Do you take photographs of your daily life? Tell us about it in the comments! 😀
[Click images for image description]
Full paper here: https://www.tandfonline.com/doi/full/10.1080/1472586X.2021.1942188
(Did you know that we are an autistic-led not-for-profit? So when you donate, all of your donation goes straight back into the work we do for the Nottinghamshire autistic community! You can donate here: https://cafdonate.cafonline.org/16400#!/DonationDetails)
Nothing about us without us
Journal: Visual Studies
Title: No selfies: the social world of autistic male adults as depicted in their everyday photographic practices
Everyday Autistic Photography
Creating & sharing photos of our daily life is now incredibly common, and provides a unique insight into the way an individual experiences
& interacts with the world
This study looked at the photography practices of four male autistic adults.

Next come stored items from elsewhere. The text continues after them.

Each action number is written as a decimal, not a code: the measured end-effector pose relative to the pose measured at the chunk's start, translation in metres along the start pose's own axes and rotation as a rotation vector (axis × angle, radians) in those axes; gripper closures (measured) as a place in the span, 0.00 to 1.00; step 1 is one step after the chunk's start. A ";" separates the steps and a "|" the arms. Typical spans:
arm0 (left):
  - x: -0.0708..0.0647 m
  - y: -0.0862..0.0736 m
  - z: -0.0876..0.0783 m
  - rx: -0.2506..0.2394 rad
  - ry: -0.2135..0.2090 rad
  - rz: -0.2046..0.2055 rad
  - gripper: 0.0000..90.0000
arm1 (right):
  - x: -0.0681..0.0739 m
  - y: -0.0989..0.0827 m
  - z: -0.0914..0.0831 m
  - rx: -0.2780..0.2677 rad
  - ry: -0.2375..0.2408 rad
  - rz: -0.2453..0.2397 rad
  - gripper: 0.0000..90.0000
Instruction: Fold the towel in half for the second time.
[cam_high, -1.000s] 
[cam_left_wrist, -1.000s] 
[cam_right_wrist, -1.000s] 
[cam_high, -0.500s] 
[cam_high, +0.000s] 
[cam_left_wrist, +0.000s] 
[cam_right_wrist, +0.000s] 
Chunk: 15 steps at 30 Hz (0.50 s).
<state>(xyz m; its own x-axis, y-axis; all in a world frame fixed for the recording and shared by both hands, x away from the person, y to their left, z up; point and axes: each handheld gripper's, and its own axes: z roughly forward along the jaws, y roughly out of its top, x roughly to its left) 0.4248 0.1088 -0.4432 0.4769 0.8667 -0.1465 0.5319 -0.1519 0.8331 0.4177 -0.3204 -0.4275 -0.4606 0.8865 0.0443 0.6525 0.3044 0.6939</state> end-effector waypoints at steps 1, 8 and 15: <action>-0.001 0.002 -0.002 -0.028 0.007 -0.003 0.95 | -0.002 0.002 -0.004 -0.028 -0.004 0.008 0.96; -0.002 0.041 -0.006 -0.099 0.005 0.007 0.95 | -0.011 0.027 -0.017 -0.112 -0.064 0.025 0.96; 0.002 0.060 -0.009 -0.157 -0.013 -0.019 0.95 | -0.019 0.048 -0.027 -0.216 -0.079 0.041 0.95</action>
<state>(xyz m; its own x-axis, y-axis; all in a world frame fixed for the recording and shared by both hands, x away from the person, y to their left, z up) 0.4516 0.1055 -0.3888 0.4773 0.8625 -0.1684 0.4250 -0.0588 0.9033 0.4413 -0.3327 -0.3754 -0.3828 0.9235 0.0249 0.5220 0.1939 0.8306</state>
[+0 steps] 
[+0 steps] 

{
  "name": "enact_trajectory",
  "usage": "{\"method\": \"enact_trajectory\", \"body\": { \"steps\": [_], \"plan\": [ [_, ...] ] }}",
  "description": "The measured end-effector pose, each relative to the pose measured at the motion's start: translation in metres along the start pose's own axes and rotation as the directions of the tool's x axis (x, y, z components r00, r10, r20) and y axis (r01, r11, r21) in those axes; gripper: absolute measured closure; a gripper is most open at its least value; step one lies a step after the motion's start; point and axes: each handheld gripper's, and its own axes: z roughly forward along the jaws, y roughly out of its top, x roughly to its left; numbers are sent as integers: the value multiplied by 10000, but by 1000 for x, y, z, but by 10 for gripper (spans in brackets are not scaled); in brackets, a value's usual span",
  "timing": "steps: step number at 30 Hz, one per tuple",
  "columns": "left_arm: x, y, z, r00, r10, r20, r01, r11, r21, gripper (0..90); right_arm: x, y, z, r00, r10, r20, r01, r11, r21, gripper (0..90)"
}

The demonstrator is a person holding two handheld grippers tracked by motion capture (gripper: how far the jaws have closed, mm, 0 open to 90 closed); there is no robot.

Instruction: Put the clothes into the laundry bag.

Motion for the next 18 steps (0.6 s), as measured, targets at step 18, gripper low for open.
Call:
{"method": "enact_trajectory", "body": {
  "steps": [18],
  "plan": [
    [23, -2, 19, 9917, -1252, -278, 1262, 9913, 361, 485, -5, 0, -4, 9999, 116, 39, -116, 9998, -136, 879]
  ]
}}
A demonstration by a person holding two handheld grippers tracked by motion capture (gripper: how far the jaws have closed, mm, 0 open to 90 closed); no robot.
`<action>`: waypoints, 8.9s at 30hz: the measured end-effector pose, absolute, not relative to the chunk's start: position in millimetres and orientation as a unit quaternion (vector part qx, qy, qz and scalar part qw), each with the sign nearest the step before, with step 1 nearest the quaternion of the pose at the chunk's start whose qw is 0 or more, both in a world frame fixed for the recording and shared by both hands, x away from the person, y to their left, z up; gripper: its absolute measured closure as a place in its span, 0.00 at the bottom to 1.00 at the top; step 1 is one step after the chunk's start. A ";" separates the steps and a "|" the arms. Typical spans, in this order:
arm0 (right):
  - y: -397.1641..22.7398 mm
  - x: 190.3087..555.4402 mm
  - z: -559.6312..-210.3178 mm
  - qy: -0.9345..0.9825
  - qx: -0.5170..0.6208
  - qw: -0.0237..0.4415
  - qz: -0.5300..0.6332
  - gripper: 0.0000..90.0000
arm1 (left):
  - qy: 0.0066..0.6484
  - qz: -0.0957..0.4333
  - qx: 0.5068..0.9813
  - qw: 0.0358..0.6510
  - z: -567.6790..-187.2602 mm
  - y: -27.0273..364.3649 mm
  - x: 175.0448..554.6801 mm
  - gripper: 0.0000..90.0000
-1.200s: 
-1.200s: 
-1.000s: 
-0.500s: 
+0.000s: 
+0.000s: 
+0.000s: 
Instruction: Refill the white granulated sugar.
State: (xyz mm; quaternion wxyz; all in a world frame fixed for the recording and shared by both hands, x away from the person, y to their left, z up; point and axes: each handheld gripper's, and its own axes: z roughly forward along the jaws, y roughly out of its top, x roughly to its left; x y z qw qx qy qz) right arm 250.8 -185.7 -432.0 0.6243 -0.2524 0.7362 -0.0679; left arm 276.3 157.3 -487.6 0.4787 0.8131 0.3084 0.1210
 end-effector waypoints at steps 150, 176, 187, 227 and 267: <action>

Everyday photography practices are an opportunity for visual communication & sociality, as well as offering an insight into the unique ways and individual experiences being in the world.
Their photography was influenced by the unique approaches & understanding by which they navigate the world
[A photo shows the ground, with parallel shadows from a fence causing dark lines on the earth.]
Notably, there were no selfies.
Participants did take pictures of other people, but usually in profile, at a distance, with their faces concealed, or with their backs turned.
[A photo of the London Underground, taken directly down a carriage, showing many vertical yellow poles. Peoples legs are visible.]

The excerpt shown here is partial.